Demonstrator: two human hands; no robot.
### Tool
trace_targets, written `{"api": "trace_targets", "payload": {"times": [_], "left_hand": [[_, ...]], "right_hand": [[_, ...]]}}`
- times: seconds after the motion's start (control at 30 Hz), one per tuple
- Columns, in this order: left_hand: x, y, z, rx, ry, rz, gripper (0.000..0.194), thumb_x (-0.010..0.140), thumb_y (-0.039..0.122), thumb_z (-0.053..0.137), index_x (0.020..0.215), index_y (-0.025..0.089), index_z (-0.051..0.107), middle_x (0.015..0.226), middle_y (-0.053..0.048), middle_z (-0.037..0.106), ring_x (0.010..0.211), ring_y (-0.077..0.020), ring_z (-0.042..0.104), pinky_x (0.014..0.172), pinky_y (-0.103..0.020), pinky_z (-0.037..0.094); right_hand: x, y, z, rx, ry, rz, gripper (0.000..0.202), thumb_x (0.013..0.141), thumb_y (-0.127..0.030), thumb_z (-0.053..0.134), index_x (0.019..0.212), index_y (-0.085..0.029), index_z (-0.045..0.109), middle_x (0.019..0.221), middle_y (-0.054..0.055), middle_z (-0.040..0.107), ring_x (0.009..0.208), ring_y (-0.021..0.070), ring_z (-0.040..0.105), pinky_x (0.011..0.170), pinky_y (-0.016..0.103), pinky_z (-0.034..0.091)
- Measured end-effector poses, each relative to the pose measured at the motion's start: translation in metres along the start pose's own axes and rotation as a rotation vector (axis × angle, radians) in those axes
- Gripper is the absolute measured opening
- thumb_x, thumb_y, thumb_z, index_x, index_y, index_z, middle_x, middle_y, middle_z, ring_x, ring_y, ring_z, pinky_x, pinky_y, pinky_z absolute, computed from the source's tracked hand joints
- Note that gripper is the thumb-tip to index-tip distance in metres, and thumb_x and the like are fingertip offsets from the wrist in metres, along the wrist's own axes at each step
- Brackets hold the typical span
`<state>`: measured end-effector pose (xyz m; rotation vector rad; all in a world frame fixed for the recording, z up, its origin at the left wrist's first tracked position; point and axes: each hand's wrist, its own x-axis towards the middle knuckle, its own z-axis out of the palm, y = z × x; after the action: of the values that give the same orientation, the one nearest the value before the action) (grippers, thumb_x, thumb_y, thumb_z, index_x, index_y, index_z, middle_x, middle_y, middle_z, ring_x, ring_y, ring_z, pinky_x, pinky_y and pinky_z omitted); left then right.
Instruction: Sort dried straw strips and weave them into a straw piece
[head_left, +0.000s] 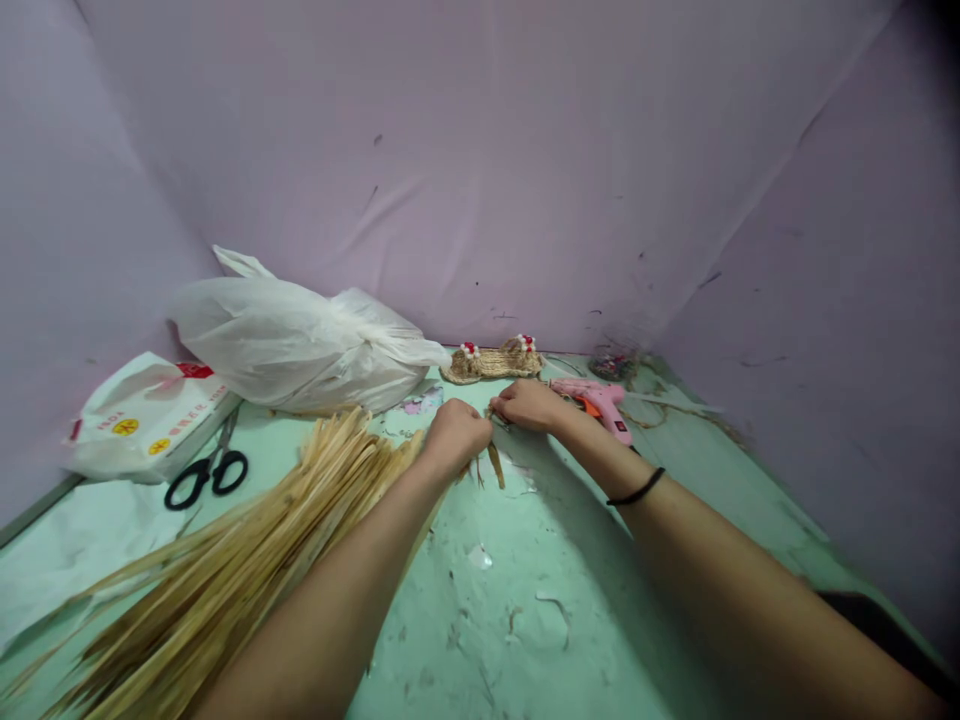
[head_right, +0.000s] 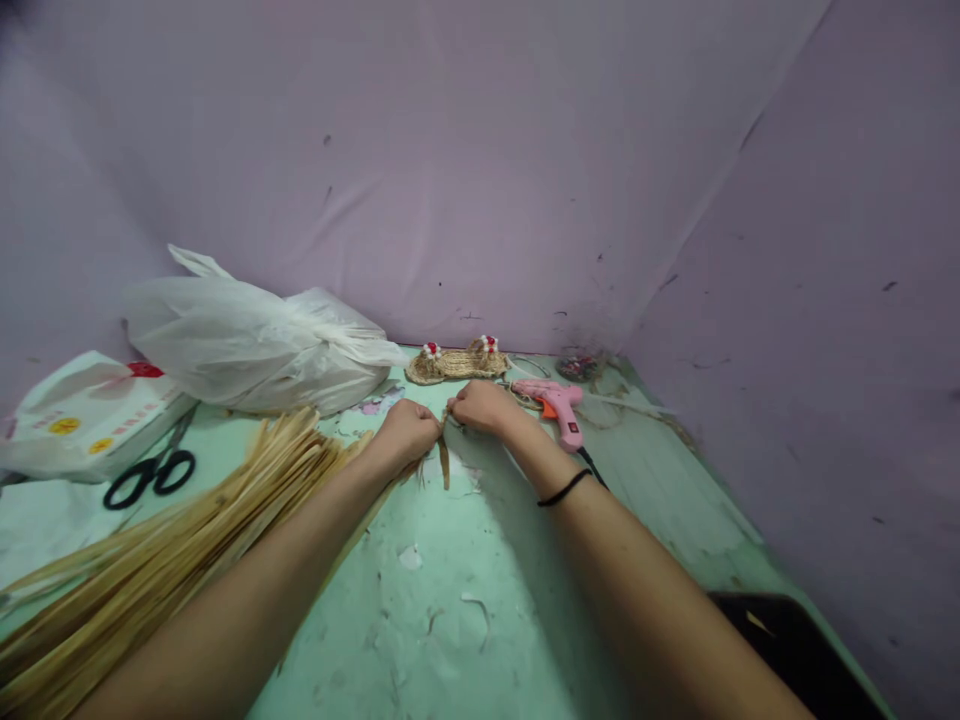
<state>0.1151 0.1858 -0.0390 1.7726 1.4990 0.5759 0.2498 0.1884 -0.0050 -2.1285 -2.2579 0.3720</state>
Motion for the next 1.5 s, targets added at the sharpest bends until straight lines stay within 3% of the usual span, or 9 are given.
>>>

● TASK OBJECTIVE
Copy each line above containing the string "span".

● EXERCISE SOLUTION
- Brackets hold the typical span
Motion for the next 1.5 s, targets added at the sharpest bends until straight lines stay within 3% of the usual span, or 9 are given.

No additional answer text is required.